# TO DO
Below are lines of records; copy exactly those from the one containing "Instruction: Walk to" through the one containing "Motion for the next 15", leaving the pictures behind.

# Source data

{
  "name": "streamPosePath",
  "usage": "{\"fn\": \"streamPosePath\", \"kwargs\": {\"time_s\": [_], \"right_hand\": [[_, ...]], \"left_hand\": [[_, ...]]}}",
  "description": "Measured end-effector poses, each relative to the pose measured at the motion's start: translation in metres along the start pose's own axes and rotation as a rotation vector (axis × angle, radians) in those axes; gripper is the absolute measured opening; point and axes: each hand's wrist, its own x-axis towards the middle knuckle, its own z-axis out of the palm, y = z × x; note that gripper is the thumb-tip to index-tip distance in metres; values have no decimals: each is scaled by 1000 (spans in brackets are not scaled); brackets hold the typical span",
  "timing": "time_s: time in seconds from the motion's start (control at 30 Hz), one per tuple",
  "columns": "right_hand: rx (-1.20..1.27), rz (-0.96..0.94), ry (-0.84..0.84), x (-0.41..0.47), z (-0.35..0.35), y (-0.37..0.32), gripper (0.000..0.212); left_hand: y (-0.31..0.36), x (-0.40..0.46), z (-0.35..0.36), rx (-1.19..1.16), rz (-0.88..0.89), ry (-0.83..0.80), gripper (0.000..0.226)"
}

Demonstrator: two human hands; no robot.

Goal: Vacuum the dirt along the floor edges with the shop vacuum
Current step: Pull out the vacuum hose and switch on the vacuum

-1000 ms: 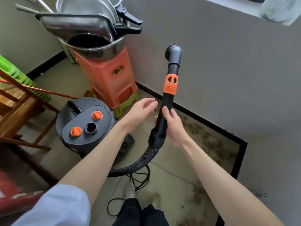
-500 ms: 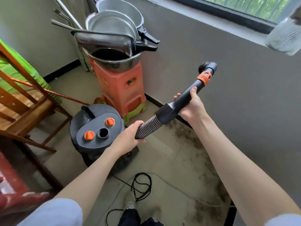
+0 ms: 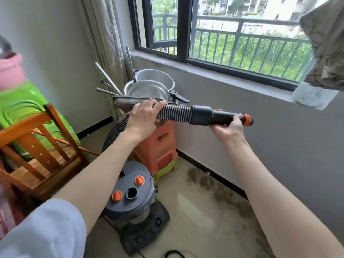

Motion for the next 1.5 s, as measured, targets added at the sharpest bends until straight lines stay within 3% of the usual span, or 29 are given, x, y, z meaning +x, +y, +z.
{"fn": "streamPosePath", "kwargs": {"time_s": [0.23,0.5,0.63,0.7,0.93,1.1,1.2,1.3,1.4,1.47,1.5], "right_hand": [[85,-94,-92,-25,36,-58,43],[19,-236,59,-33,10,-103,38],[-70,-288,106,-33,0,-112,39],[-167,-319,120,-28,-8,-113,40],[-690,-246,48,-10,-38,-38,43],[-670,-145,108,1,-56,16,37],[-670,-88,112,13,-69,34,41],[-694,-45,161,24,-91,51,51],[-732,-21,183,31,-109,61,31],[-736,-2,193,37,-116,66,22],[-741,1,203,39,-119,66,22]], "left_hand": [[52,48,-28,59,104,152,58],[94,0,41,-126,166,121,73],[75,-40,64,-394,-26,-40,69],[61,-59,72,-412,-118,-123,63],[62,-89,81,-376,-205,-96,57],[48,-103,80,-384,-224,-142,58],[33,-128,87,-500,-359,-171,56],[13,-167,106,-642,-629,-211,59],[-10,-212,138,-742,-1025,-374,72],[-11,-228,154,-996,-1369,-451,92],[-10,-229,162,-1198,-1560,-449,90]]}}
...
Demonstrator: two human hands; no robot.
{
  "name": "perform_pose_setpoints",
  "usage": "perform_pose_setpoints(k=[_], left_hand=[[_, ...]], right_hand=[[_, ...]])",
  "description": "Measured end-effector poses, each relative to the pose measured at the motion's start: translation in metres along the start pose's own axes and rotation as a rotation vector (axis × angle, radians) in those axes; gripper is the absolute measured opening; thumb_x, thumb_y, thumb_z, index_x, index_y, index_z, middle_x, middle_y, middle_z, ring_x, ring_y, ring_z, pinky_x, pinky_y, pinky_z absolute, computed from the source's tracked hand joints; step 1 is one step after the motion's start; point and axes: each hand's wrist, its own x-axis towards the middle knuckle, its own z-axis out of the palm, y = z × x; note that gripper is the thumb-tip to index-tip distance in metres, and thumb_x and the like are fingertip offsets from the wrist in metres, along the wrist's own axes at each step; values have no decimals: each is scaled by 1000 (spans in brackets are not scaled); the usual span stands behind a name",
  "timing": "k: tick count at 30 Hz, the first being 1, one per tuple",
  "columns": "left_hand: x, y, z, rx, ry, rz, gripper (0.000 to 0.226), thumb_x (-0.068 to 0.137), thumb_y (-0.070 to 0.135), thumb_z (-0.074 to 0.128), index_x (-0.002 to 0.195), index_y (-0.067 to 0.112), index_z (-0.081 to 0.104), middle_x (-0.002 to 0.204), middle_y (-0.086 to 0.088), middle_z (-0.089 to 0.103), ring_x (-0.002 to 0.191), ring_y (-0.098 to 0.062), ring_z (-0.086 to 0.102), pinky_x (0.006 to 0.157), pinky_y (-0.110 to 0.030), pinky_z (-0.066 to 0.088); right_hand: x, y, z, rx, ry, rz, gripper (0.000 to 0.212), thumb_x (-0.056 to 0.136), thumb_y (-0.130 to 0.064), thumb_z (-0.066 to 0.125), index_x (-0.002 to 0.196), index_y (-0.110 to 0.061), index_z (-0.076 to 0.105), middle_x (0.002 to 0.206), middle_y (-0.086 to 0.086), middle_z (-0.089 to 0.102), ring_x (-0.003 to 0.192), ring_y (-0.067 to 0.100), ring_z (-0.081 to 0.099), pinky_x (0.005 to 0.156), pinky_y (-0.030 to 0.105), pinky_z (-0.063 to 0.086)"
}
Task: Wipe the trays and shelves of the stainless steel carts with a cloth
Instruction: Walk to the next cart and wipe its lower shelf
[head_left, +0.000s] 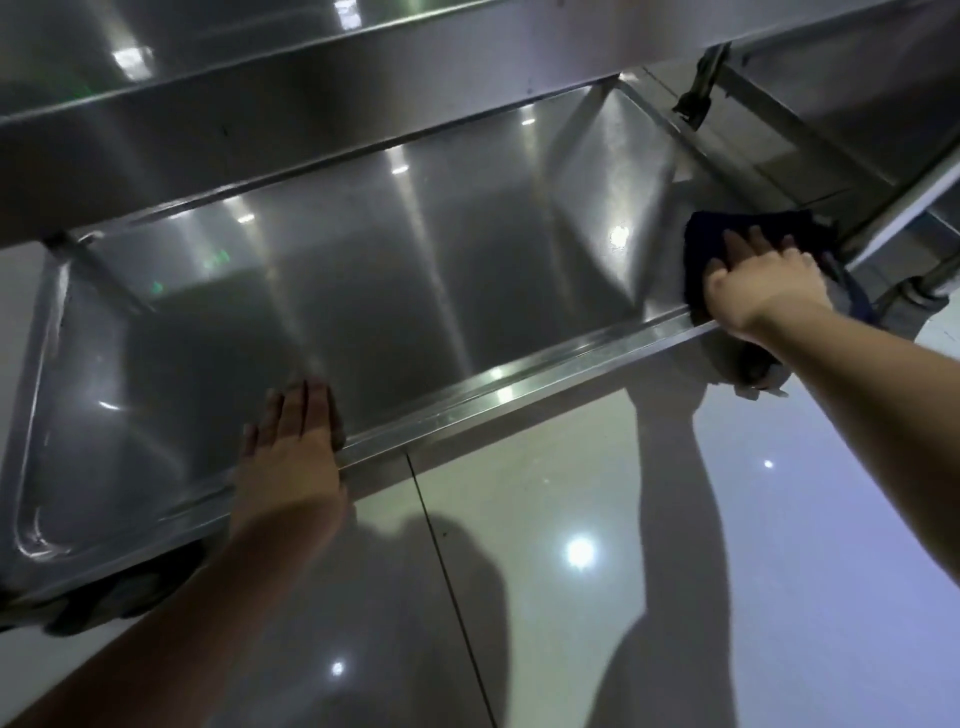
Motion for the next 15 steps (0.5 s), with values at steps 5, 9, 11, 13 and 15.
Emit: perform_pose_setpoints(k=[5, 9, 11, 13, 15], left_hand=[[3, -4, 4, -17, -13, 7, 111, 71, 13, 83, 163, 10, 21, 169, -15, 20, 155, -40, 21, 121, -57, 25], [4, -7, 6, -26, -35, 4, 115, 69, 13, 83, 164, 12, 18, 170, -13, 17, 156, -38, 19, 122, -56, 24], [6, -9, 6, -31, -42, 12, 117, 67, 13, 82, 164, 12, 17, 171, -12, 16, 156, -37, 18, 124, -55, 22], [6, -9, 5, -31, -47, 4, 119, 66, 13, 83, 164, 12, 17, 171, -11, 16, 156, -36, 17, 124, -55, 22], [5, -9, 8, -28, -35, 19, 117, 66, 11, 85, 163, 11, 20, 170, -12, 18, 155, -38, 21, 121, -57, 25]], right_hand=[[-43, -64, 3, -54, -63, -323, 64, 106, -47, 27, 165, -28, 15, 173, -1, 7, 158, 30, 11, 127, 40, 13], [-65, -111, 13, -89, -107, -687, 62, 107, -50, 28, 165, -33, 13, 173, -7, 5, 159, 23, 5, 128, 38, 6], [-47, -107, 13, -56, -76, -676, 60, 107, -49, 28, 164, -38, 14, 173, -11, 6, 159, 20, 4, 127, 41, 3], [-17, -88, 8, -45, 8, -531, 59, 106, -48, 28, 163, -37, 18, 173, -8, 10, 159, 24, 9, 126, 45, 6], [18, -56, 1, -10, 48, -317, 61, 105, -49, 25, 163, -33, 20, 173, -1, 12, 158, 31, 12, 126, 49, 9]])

# THE COMPLETED TASK
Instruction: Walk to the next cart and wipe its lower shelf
[head_left, +0.000s] 
Motion for the next 15 steps (0.5 s), with values at steps 5, 9, 11, 13 and 15.

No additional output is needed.